Pas de contre-indication systématique mais un suivi postopératoire
La question des troubles « psychiatriques graves » encore débattue
La question de la balance bénéfices/risques de la chirurgie bariatrique en présence de troubles bipolaires ou des psychoses chroniques reste encore très débattue.
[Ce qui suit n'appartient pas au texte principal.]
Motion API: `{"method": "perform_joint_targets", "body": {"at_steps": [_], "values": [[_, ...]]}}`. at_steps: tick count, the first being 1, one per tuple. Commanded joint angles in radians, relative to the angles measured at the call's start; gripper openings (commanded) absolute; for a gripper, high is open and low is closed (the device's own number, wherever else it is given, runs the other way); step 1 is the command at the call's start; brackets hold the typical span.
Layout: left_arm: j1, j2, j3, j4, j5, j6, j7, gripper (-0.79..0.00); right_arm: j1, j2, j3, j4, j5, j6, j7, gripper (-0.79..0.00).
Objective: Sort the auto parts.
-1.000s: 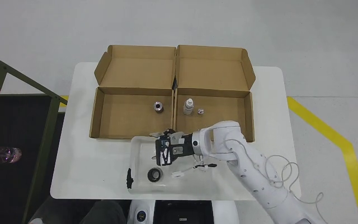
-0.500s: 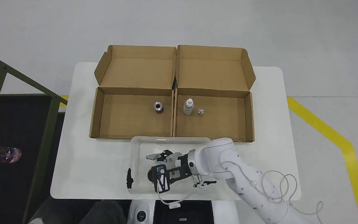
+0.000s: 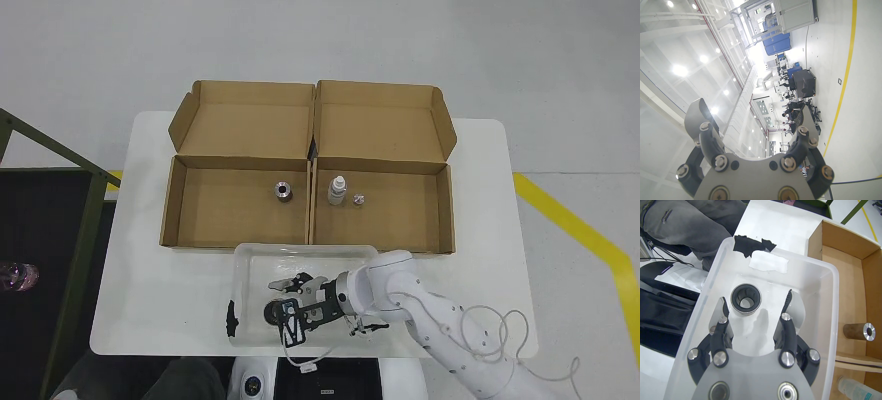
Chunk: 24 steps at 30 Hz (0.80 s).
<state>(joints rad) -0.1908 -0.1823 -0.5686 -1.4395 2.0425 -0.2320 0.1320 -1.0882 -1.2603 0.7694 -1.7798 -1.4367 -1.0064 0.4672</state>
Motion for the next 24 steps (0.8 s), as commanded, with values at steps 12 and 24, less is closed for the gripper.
{"method": "perform_joint_targets", "body": {"at_steps": [12, 24], "values": [[0.0, 0.0, 0.0, 0.0, 0.0, 0.0, 0.0, 0.0, 0.055, -0.012, -0.067, 0.083, -0.05, 0.021, -0.041, -0.265], [0.0, 0.0, 0.0, 0.0, 0.0, 0.0, 0.0, 0.0, 0.122, -0.036, -0.136, 0.163, -0.072, 0.031, -0.085, -0.234]]}}
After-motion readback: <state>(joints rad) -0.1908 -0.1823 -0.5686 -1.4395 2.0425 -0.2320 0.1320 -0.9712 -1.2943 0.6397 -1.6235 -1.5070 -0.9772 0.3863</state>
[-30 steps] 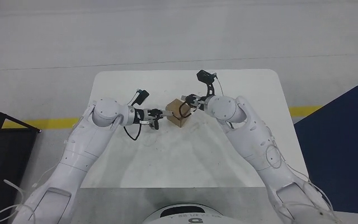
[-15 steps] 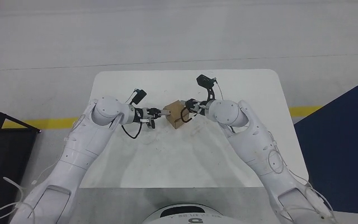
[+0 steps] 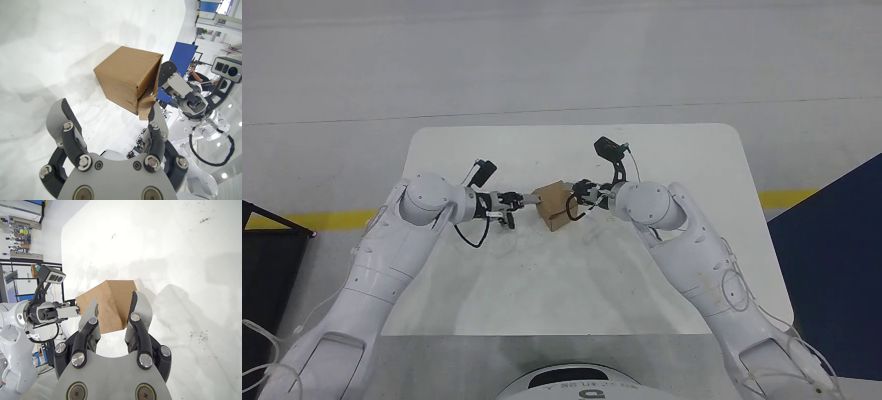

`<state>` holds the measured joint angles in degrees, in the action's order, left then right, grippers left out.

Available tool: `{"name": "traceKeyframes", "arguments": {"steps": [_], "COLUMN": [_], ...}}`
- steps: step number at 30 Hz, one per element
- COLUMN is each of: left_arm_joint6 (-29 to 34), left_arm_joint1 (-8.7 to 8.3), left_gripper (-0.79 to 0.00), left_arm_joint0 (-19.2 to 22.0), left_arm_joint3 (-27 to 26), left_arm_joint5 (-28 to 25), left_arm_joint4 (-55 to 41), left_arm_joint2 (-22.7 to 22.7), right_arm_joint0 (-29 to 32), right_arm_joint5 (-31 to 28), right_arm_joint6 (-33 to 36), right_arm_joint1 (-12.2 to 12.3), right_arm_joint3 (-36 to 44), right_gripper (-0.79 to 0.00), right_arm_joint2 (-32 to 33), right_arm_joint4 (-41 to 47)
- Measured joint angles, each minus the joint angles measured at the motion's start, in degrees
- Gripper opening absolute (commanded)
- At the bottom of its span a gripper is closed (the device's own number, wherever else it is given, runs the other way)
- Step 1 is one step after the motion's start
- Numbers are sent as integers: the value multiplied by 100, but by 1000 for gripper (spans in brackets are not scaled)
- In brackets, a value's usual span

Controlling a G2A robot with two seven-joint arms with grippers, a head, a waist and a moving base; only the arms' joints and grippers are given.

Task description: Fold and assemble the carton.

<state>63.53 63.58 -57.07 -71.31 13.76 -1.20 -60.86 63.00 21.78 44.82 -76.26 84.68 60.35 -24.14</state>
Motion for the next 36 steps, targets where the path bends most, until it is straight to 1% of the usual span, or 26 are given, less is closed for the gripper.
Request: {"name": "traceKeyframes", "arguments": {"steps": [1,2,5,9,11,14,19,26,31,33,35,36], "left_arm_joint6": [22,33,56,38,47,113,149,223,213,232,301,324], "left_arm_joint1": [-18,-30,-60,-61,-46,-16,38,49,-5,-42,-86,-105], "left_gripper": [0,-31,-80,-68,-129,-169,-148,-108,-111,-126,-160,-160], "left_arm_joint0": [-38,-65,-142,-170,-119,13,228,353,313,247,172,145], "left_arm_joint3": [-42,-75,-170,-196,-151,-26,186,417,484,474,422,390], "left_arm_joint5": [30,55,141,220,278,328,257,243,236,234,253,261], "left_arm_joint4": [10,13,-19,-74,-69,-29,-143,-137,-253,-236,-201,-189], "left_arm_joint2": [-36,-62,-131,-105,-31,113,256,332,142,56,-29,-67], "right_arm_joint0": [-6,-9,-15,-7,-7,-27,-47,-35,-32,-32,-34,-37], "right_arm_joint5": [0,0,2,-16,-31,-32,-41,7,16,17,24,28], "right_arm_joint6": [-14,-23,-37,-71,-81,-77,-56,-125,-131,-134,-142,-145], "right_arm_joint1": [-4,-7,-12,-24,-31,-40,-43,-29,-31,-32,-37,-40], "right_arm_joint3": [-19,-25,-33,-50,-60,-74,-87,-65,-50,-46,-49,-54], "right_gripper": [-419,-416,-409,-403,-403,-403,-400,-409,-413,-409,-413,-413], "right_arm_joint2": [-12,-22,-43,-87,-136,-179,-244,-306,-294,-300,-318,-327], "right_arm_joint4": [19,33,74,153,161,194,158,-75,-12,2,20,33]}}
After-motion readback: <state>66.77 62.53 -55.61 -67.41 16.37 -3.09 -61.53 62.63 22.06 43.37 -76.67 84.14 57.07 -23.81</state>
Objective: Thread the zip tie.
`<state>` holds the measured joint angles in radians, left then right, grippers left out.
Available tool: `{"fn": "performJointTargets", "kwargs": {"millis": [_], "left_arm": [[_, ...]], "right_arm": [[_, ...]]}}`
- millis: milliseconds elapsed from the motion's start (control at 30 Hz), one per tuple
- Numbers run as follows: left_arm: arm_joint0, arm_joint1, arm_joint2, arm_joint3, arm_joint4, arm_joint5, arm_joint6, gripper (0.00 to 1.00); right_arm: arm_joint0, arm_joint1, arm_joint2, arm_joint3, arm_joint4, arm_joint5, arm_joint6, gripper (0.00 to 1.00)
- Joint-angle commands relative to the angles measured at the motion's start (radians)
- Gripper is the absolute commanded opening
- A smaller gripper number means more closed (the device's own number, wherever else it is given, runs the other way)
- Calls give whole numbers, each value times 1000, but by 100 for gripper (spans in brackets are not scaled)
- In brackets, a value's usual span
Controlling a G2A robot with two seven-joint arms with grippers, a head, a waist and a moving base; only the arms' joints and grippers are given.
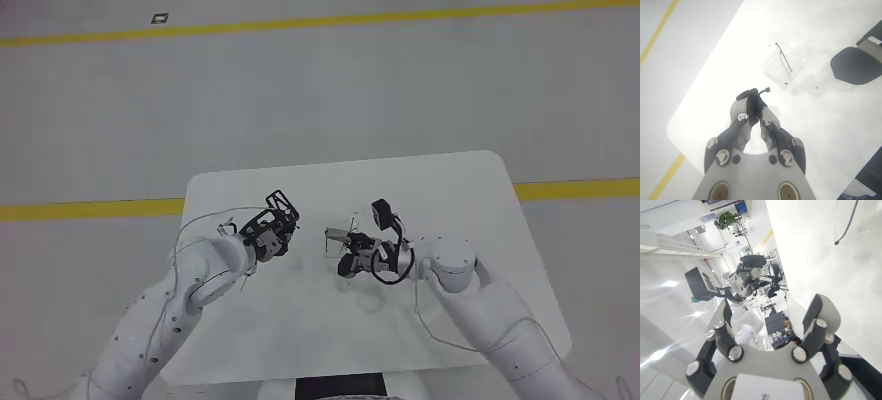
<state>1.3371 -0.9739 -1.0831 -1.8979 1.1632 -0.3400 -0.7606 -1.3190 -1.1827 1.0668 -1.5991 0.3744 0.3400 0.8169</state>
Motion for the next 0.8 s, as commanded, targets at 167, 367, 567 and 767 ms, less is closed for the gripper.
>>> {"fn": "performJointTargets", "kwargs": {"millis": [167,367,567,767], "left_arm": [[0,0,0,0,0,0,0,0],[0,0,0,0,0,0,0,0],[0,0,0,0,0,0,0,0],[0,0,0,0,0,0,0,0]], "right_arm": [[112,-14,-87,94,55,0,-11,100],[112,-14,-87,94,55,0,-11,100],[105,-15,-95,85,62,-15,-10,100],[149,-28,-136,126,94,0,18,100]]}}
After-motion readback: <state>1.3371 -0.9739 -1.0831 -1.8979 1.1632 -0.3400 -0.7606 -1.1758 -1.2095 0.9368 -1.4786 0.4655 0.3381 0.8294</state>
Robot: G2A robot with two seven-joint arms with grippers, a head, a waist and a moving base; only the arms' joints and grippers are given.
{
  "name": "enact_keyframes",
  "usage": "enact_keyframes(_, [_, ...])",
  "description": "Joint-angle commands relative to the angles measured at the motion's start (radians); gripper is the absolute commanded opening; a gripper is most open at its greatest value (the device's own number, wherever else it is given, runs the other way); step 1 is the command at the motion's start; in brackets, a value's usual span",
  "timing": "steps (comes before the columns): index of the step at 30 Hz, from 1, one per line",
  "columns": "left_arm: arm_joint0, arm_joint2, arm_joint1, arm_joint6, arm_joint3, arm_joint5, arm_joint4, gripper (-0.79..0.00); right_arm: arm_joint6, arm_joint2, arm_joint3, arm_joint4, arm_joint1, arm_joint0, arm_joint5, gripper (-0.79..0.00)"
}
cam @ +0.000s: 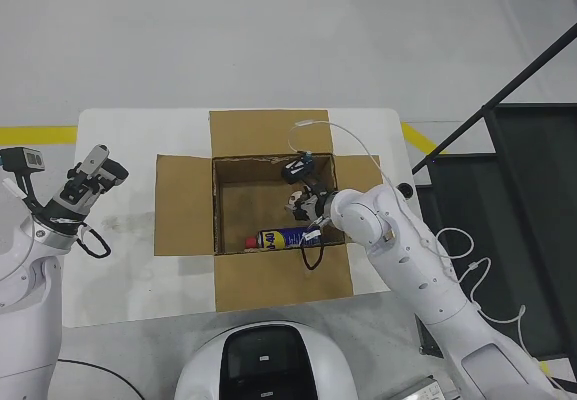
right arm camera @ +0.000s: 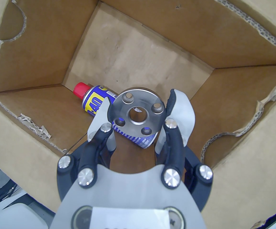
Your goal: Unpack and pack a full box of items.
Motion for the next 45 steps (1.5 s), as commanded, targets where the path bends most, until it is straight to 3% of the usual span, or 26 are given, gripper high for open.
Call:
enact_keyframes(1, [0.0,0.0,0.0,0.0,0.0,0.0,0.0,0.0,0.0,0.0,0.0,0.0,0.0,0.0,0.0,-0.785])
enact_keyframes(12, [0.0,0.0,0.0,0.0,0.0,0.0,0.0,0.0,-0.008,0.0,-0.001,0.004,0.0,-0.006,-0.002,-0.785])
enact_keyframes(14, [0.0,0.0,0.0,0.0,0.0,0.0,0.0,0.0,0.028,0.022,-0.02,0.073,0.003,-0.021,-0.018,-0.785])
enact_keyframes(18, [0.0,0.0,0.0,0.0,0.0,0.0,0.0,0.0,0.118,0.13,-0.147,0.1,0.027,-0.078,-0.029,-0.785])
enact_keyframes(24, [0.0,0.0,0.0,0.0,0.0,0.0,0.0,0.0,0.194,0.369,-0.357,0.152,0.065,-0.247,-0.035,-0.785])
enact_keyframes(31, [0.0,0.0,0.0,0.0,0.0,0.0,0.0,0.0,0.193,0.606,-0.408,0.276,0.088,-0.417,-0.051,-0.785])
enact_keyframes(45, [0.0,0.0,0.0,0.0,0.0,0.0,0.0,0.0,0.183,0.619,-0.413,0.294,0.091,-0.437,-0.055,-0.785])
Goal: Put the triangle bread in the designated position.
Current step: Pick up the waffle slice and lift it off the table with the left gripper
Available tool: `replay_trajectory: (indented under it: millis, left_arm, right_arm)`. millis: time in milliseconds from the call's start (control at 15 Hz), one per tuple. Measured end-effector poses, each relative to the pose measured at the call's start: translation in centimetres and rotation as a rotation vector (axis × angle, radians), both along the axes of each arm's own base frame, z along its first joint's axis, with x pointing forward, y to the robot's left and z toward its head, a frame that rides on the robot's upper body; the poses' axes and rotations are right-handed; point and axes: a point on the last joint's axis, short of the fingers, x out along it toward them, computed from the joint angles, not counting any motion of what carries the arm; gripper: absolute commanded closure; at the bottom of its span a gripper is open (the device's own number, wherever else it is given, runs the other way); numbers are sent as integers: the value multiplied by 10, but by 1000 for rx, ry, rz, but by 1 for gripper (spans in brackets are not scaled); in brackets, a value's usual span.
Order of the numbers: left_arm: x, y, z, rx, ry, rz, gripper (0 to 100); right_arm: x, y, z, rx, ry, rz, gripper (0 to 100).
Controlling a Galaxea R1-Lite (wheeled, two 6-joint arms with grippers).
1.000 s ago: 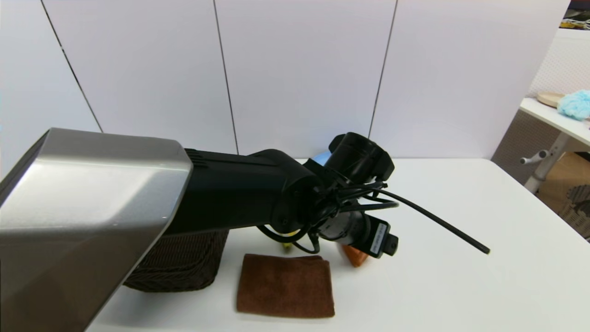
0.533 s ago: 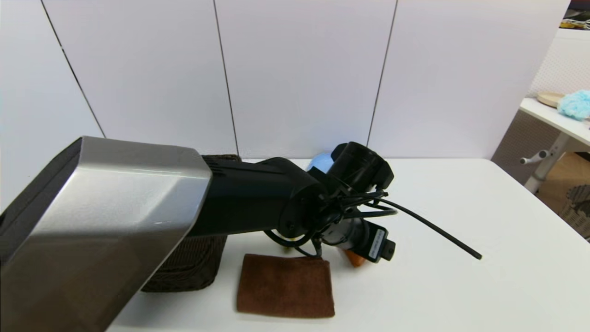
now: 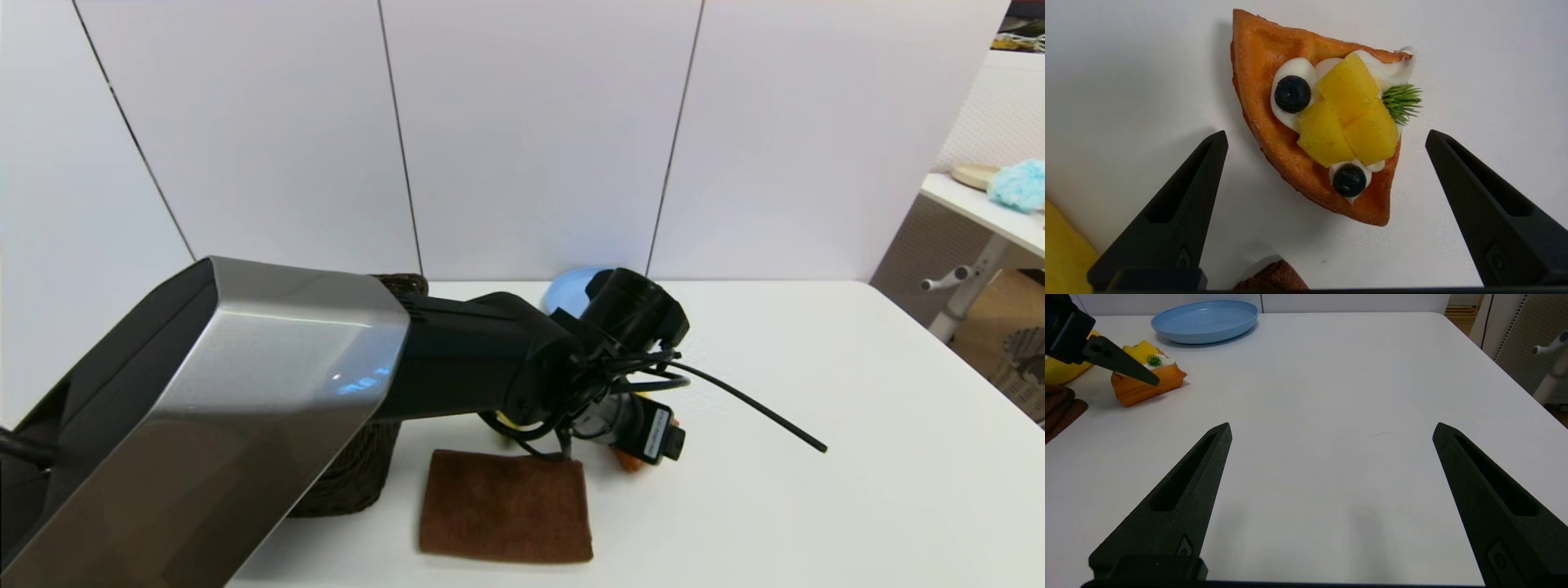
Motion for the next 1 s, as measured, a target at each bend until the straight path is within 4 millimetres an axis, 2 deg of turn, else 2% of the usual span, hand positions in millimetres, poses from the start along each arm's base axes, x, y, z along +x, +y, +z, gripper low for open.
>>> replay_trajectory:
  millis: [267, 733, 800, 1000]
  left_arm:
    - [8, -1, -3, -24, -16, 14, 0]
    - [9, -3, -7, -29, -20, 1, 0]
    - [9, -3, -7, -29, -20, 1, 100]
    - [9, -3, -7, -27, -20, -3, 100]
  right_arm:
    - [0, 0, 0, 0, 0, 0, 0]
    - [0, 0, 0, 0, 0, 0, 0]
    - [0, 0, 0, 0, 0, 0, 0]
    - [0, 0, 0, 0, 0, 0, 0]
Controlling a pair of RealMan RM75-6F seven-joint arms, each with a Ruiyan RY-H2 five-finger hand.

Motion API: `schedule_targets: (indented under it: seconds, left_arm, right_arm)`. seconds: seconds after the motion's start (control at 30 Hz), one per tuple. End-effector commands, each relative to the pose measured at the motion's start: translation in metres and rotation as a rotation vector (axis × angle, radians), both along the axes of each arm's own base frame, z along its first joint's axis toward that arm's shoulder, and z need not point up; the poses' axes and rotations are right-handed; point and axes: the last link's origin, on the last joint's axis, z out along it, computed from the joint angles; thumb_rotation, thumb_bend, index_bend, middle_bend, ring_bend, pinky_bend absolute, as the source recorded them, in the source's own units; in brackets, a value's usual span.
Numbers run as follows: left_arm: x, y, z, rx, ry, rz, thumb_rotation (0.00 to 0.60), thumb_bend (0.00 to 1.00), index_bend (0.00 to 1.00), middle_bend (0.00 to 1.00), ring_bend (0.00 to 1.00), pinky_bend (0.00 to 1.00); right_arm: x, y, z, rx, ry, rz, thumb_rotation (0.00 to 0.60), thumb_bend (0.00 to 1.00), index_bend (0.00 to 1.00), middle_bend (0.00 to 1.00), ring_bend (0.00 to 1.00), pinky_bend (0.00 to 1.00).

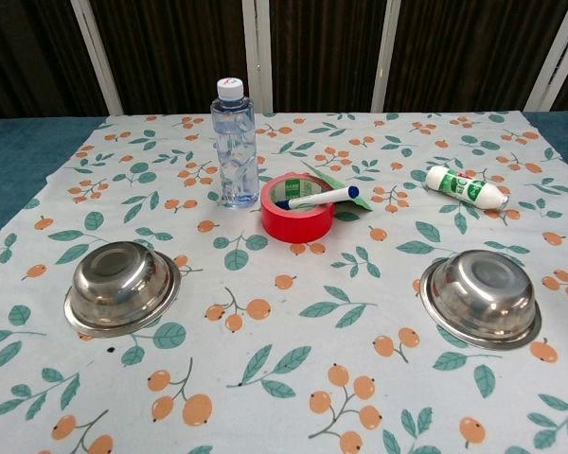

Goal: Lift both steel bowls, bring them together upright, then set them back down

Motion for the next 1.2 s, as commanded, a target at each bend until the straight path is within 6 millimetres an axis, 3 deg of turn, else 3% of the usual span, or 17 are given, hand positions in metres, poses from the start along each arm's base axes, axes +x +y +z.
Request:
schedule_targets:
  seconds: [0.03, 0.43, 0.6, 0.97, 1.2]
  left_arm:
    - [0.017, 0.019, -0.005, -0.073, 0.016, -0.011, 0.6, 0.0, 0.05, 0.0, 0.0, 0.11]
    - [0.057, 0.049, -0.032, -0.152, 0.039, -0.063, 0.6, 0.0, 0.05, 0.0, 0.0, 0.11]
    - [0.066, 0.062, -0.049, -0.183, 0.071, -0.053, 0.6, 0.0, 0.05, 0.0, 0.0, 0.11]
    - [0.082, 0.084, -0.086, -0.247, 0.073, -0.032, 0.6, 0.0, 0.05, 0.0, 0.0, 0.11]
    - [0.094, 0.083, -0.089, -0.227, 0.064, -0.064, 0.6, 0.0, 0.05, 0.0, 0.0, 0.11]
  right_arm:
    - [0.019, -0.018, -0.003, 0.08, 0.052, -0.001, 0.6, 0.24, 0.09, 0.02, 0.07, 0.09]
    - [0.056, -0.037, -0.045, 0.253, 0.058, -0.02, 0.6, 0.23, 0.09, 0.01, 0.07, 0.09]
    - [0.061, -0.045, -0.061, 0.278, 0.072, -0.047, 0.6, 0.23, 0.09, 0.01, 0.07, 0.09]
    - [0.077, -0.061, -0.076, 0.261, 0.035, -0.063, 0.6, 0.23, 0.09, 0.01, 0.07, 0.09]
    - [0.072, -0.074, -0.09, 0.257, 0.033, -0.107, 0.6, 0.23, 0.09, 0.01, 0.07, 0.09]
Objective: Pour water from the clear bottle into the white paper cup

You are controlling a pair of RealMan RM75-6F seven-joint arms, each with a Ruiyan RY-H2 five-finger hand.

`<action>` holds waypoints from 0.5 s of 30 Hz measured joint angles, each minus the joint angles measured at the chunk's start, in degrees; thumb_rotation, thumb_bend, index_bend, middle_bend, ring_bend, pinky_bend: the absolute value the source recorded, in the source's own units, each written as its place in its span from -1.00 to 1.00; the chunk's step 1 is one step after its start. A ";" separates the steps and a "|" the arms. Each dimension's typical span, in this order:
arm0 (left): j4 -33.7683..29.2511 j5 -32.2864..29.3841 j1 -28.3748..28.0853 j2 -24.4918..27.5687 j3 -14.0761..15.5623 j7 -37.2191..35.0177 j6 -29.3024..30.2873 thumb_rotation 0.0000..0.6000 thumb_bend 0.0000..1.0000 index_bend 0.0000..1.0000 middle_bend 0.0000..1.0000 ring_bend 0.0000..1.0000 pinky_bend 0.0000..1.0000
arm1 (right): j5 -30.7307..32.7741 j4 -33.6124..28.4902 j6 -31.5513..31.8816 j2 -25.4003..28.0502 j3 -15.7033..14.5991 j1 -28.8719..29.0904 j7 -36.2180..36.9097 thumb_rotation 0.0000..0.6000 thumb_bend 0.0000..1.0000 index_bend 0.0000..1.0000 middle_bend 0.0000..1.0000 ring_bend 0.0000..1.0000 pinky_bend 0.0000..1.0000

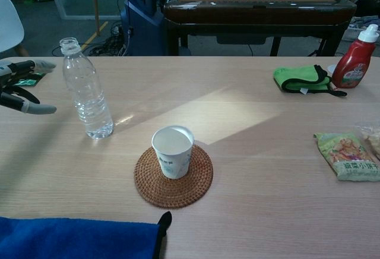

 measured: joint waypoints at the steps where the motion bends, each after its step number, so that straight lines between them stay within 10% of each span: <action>1: -0.03 -0.19 -0.18 -0.17 -0.13 -0.03 -0.12 1.00 -1.00 -1.00 -0.98 -0.92 -0.46 | 0.01 0.00 -0.05 0.04 0.02 0.02 0.09 1.00 -0.10 -0.51 -0.62 -0.95 -0.69; 15: 0.19 -4.96 -3.52 -3.48 -2.41 0.91 -3.59 1.00 -1.00 -1.00 -0.98 -0.92 -0.47 | 0.34 0.05 -0.46 0.42 0.26 0.19 0.83 1.00 -0.10 -0.51 -0.61 -0.94 -0.69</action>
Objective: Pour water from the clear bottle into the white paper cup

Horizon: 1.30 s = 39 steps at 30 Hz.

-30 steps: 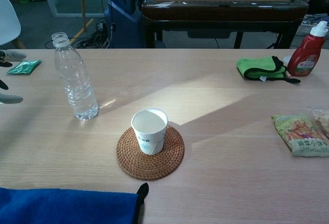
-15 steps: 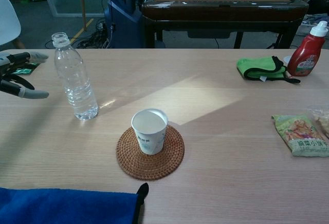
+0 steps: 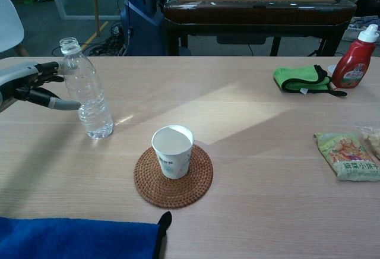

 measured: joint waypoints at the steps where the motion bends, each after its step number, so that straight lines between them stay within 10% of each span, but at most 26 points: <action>1: -0.03 -0.23 -0.15 -0.12 -0.11 -0.06 -0.22 1.00 -1.00 -1.00 -0.98 -0.92 -0.47 | -0.02 0.00 0.01 0.06 0.01 -0.01 0.11 1.00 -0.10 -0.51 -0.61 -0.94 -0.69; 39: 4.78 -8.09 -5.19 -8.54 -2.67 4.51 -2.61 1.00 -1.00 -1.00 -0.92 -0.91 -0.47 | -0.25 -0.22 -0.49 0.95 -0.02 0.08 1.66 1.00 -0.10 -0.51 -0.60 -0.92 -0.69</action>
Les études épidémiologiques ou fondées sur des registres tendent à montrer qu’il n’existe pas de risque majeur de complications psychiatriques après une intervention bariatrique chez ces patients. Cependant, la réalité semble plus complexe, et des décompensations sévères de ces troubles ont pu être observées (y compris en cas de trouble sévère de la personnalité de type borderline), probablement en partie du fait d’une modification de l’absorption des traitements, et aussi de l’intensité des répercussions psychiques de la perte de poids brutale. Si la prudence reste de mise, il ne faut pas oublier que l’association d’une obésité à un trouble psychiatrique « grave » peut conduire à une diminution de plus de vingt ans de l’espérance de vie. La mise en place d’un suivi multidisciplinaire intensif est probablement l’un des moyens les plus pertinents pour rétablir une balance bénéfices/risques plus favorable.